Ese día hacía frío. Lo recuerdo porque me puse esa chaqueta de esquí tan hortera que me había comprado años atrás, cuando no entendía nada de moda, pero que al menos cumplía su función de abrigar.
Ahora que lo pienso, no sé si hacía frío realmente o si a mí me lo parecía por lo irreal que estaba siendo todo a mi alrededor.
Estaba en el hospital. Ahí fue donde empezó todo. En ese ambiente estéril, blanco y frío. Permanecía callado en el asiento de plástico de la sala de espera, al lado de mi padre, mis tíos y mi abuelo. Nadie hablaba. No había nada que decir, la lucha había terminado. Me gustaría poder decir que habían sido meses de lucha, pero fueron apenas unas semanas. Todavía hoy sigo castigándome por no haber valorado las cosas antes, cuando aún las tenía.
Llegó un punto en el que ya no podía aguantar ese silencio. Me estaba haciendo daño, era casi como una tortura. Mi cabeza no dejaba de maquinar posibles “¿y si…?”, pese a ser consciente de que eso era lo peor que podía hacer en mi situación. Así que me levanté y me fui sin decir nada. Tampoco nadie me preguntó, probablemente ni siquiera me miraron.
Caminé por el largo pasillo, esquivando a las personas que se cruzaban conmigo ocasionalmente, algunas vestidas con bata blanca, otras llevando atuendos de calle y caras largas. Abrí la puerta que llevaba a las escaleras y las subí, poco a poco. No tenía sentido tener prisa cuando el tiempo se había congelado.
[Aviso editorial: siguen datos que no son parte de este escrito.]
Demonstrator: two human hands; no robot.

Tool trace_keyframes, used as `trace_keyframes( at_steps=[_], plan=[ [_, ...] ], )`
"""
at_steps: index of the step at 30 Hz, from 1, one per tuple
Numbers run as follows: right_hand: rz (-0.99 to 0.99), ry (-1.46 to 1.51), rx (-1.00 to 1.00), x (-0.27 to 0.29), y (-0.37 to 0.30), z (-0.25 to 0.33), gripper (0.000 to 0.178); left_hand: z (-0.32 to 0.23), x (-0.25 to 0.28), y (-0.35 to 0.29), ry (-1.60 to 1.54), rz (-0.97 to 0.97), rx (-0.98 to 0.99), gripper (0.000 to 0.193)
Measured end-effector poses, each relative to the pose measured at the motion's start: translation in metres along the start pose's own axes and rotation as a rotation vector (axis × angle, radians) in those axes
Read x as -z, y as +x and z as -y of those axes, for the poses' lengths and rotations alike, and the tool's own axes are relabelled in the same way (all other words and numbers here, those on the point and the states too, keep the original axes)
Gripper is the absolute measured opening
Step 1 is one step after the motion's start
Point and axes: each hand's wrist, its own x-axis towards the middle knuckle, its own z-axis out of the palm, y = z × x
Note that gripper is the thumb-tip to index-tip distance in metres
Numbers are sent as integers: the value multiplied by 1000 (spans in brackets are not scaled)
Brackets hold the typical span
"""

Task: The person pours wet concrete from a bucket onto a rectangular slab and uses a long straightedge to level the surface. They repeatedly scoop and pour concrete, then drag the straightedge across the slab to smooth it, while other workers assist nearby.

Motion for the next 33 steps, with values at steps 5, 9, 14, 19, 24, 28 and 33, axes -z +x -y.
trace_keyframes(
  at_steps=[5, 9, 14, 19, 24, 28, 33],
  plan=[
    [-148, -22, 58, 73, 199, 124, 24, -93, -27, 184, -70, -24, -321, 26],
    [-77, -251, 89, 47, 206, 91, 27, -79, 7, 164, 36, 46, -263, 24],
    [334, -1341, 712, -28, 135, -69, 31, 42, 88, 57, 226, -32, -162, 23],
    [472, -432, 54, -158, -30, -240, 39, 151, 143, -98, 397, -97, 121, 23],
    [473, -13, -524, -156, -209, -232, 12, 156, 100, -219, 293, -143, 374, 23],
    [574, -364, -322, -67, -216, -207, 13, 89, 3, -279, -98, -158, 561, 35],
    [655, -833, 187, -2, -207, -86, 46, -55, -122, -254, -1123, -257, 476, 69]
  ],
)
Uno, dos, tres, cuatro pisos. No sabía cómo de alto era el edificio del hospital, simplemente seguí subiendo escaleras hasta que ya no quedaron más. Solo una puerta diferente a las demás, más pequeña, más cerrada. Puse mi mano en la manilla de la puerta e hice fuerza hacia abajo, encontrándome con que, sorprendentemente, estaba abierta.
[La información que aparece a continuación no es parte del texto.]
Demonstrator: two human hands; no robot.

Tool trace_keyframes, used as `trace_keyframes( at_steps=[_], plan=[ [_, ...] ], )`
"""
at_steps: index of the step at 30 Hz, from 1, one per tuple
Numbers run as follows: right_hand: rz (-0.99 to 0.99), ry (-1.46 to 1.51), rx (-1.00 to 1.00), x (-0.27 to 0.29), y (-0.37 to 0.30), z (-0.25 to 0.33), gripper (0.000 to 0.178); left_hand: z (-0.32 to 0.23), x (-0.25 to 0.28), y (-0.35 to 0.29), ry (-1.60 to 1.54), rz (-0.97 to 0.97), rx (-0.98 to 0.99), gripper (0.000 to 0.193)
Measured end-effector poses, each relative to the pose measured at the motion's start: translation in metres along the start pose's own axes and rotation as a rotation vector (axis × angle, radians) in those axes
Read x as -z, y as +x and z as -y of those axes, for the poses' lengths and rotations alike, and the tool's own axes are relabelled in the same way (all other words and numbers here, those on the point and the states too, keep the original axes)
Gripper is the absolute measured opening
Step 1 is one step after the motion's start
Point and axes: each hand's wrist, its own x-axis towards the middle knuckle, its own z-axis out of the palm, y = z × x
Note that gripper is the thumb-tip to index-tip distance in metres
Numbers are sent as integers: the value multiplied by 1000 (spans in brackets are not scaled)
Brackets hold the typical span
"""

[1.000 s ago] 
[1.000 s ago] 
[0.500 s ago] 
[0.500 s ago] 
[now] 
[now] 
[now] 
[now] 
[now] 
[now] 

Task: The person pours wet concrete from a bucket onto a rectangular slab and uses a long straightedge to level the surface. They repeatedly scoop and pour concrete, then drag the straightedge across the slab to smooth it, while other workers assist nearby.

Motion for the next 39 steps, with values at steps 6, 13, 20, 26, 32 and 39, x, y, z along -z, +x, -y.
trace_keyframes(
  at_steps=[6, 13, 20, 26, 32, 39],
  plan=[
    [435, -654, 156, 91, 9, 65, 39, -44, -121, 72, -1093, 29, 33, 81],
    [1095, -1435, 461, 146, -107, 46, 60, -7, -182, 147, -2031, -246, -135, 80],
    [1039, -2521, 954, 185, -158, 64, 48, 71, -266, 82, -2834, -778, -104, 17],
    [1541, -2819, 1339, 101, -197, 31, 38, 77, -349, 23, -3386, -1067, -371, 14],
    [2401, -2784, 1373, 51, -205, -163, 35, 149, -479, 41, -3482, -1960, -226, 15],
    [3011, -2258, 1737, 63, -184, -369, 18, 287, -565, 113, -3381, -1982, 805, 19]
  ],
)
No sé cómo podían dejar abierta la puerta a la terraza de un hospital, y más teniendo en cuenta lo que me encontré al salir al exterior.
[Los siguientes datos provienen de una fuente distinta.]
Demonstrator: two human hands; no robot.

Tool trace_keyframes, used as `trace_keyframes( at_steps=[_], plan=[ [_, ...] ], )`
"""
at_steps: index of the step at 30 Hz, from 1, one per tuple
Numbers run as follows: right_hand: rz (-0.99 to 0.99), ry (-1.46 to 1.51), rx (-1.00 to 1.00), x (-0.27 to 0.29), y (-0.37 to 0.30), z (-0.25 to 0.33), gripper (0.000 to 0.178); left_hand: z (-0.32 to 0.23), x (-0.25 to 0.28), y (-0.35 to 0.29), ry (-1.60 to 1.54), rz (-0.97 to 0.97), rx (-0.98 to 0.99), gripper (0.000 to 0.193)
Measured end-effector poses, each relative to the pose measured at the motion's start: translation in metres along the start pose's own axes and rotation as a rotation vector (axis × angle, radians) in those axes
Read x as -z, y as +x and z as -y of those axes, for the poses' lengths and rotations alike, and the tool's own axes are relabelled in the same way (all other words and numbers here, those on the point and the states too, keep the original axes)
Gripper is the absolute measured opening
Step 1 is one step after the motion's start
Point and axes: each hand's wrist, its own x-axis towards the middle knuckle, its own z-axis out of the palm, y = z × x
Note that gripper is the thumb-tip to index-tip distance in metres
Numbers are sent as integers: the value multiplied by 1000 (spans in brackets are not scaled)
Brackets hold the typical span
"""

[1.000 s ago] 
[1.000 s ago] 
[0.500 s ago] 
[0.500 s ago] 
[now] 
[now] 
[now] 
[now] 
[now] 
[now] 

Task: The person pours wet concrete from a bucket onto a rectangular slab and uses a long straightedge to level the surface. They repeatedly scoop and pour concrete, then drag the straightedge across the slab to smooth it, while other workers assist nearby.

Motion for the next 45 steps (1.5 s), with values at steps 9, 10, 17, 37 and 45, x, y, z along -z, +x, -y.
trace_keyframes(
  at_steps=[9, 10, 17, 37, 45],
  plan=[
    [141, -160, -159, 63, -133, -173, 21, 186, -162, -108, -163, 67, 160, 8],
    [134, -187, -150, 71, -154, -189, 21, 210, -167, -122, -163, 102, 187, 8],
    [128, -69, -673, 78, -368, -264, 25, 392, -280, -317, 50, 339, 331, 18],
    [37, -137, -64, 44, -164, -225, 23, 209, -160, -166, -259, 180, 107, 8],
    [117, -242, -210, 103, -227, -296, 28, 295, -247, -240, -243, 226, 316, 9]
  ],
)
Había una chica. Llevaba una bata de hospital y estaba descalza. Su cabello castaño ondeaba con el viento, y parecía no preocuparle el frío. Pero lo que me llamó la atención y me hizo empezar a correr hacia ella fue el hecho de que estaba de pie, subida en el borde del edificio, de espaldas a mí.
—¡No! —mi voz salió algo ronca debido a las horas que llevaba sin hablar—. ¡No lo hagas!
Cuando llegué a donde estaba ella la cogí de la cintura para bajarla de ahí. Ella ni siquiera pareció darse cuenta, no se giró, no hizo ningún movimiento brusco, solo se dejó bajar.
Sus pies tocaron el suelo, al lado de los míos, y en un gran suspiro expulsé todos los nervios que había sentido. No podía permitir que más personas se fueran. No ese día.
Pocos segundos más tarde, me miró por primera vez, y pude ver su cara de frente. Su piel era pálida, aunque lo estaba aún más por el frío. Sus labios eran pequeños y estaban de un color que empezaba a parecerse demasiado al morado. Tenía algunas pecas adornando su nariz, y sus ojos verdes me miraban con impasividad, como si no acabara de salvarle la vida.
—¿Por qué? —fue lo único que me salió preguntar.
—¿Por qué, qué? —preguntó de vuelta, con voz suave y calmada.
—¿Por qué ibas a saltar? —especifiqué.
Su mirada se desvió al borde en el que estaba de pie antes de que la bajara, luego al cielo, y luego volvió a centrarse en mí.
—No iba a saltar —contestó con una tranquilidad que me hizo comprender que lo que decía era cierto.
—Entonces, ¿qué hacías ahí? —insistí—. Y, ¿qué haces así vestida con el frío que hace?
—Es la bata que me han dado aquí, no llevo nada más —contestó—. Y me gusta mirar la ciudad.
—¿Desde el borde?
—¿Qué tiene de malo?
—Te puedes caer —aposté por lo obvio, aunque debí haber sabido que con ella lo que parecía obvio nunca lo era realmente.
—No voy a caerme —se limitó a contestar.
Llevó una mano a su brazo y frotó un poco, como si acabara de darse cuenta de que tenía frío. Entonces simplemente se dio la vuelta y empezó a caminar hacia la puerta de la terraza. Pero, antes de abrirla, se giró hacia mí.
—Siento lo de tu abuela —dijo.
Ahí fue donde debería haber empezado a alarmarme.